So, there you have it TK, a vote of confidence from Lidmotor. I, for one, can not wait until your hall sensors show up.
Bill
PS No pressure.
Thanks, TinselKoala. This site becomes very helpful thanks to some dedicated guys including you. Keep doing this, please.
@Dave45
QuoteWe'r listening, it does feel good to give thats a human condition that enhances the soul.Thank You for the magnetic bearing.
Like many here I have the usual assortment of unworkable devices and as TK mentioned ... the easiest person to fool is ourself. However even an old dog can learn new tricks and sometimes an original thought and sheer luck may converge.
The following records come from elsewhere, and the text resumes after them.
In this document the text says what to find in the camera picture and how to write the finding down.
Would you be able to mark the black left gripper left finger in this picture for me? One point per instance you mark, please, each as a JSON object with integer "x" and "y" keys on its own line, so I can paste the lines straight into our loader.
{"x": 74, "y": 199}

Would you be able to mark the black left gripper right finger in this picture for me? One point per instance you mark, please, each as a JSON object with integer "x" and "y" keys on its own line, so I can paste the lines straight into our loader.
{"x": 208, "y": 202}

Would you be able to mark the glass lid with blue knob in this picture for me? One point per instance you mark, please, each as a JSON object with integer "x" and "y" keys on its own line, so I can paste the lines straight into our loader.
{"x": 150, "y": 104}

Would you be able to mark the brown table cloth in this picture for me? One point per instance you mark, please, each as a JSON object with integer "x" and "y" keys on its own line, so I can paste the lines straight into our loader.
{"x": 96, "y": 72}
I noticed a couple of unfinished projects collecting dust which have an interesting premise. One is that I found a way to vary an off the shelf capacitor (capacitance) from min to max value on the fly which I thought impossible prior to actually build one. Another is a self-synching grid tie inverter which does not use boost conversion or transformer action to raise the source voltage. Nor does it use an "H" bridge on the output section which raises all kinds of questions doesn't it?. I'm not quite ready to disclose these yet and simply mentioned them so that people might consider the premise and how such devices might work. It's all left field outside the box kind of stuff which I enjoy working on.
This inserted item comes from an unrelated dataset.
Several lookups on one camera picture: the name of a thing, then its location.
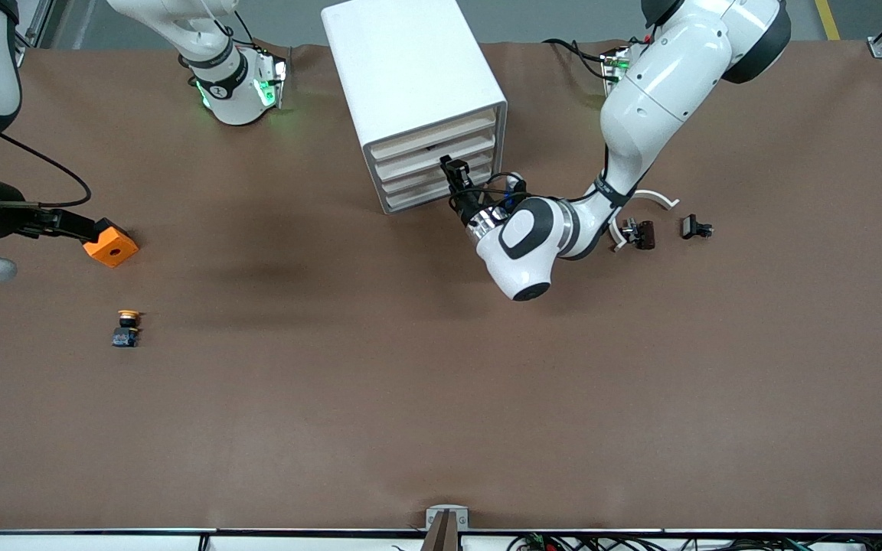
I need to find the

I understand many things seem impossible however the seemingly impossible is actually a pretty straight forward process. I use a thought process related to Critical Thinking (observation and analysis of our thinking concerning the observation) and Looping (observe, deconstruct, change/reverse premise and process, repeat). It works and multiple loops are formed at which point the dots are connected to form other loops and at some point solutions.
AC
Found this on YouTube http://youtu.be/vypjmqq9i-o
Thoughts ?
Quote from: Nink on December 10, 2014, 09:37:19 PM
Found this on YouTube http://youtu.be/vypjmqq9i-o (http://youtu.be/vypjmqq9i-o)
Thoughts ?
Wow! Nice find. I translated his description and all it said was " home made levitron."
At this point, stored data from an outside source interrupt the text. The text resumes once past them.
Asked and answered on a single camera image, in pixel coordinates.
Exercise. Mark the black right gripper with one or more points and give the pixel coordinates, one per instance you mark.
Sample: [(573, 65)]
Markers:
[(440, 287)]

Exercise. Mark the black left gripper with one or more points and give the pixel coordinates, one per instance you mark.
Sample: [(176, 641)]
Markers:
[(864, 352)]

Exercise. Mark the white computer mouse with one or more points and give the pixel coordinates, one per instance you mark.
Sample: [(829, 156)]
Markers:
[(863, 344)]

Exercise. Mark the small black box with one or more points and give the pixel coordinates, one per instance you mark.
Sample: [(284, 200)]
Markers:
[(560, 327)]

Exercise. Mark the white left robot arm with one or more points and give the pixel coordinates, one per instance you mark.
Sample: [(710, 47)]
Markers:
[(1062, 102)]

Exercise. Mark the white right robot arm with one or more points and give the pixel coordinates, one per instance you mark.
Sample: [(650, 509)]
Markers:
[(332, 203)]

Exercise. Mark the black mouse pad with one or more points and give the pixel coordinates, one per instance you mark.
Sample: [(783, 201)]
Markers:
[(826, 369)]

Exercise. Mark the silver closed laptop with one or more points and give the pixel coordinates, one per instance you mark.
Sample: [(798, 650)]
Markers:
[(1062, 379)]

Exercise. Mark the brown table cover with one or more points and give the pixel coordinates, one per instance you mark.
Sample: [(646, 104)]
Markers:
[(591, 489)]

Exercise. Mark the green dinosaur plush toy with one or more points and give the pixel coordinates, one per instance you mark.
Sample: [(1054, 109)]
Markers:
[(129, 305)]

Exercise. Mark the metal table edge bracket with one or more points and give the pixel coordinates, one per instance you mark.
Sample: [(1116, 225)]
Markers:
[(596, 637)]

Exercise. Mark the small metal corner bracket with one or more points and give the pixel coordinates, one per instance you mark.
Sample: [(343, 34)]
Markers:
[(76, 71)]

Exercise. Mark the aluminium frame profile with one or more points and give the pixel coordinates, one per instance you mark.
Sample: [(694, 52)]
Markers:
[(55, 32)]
I tried translating a few of his comments answers and did not get very much at all.
It looks like he has re purposed some other type of device and hacked it into this device. At first, I thought it was a hard drive...but now I am not sure.
I see he has the leds for feedback and it does hover very well.
Maybe someone on here that speaks Russian can contact him and get more details?
Thank you for posting this.
Bill
Link to translated webpage
https://translate.google.com/translate?sl=auto&tl=en&js=y&prev=_t&hl=en&ie=UTF-8&u=http%3A%2F%2Fmozgochiny.ru%2Felectronics-2%2Fsamodelnyiy-levitron%2F&edit-text=&act=url
Interesting. It looks like a floppy drive enclosure of some kind but I've never seen one with a big heatsink on it like that. It certainly acts like the commercial version. I was surprised to see no disturbance when he passed the rod beneath the object, interfering with the light from the LEDs, so I'm wondering about the LEDs still. Are they part of the sensing loop, or just for show? I dunno.
I've put that project on the "back burner" for now since my Hall sensors still haven't arrived from China. Should be a few more days, not too many I hope.
From the translated web site linked above, he's using hall effect sensors and a differential amp.
The LEDs are just for show.
Lakes:
Thank you so much for posting the translation page. So, hall sensors appear to be the ticket here as well then.
TK:
At first, i thought it was a hard drive package but then, as you say, it could also be some other type of drive unit. The heat sink confused me as well but, I suppose that could easily have been added to the drive enclosure. The fact that he is using a heat sink is probably good news as I doubt the Levitrons are using one...or at least not a large enough one as there seems to be some problems with longevity with those.
Bill
The Forum that discuses this is an interesting read but googles translation engine is painful at best.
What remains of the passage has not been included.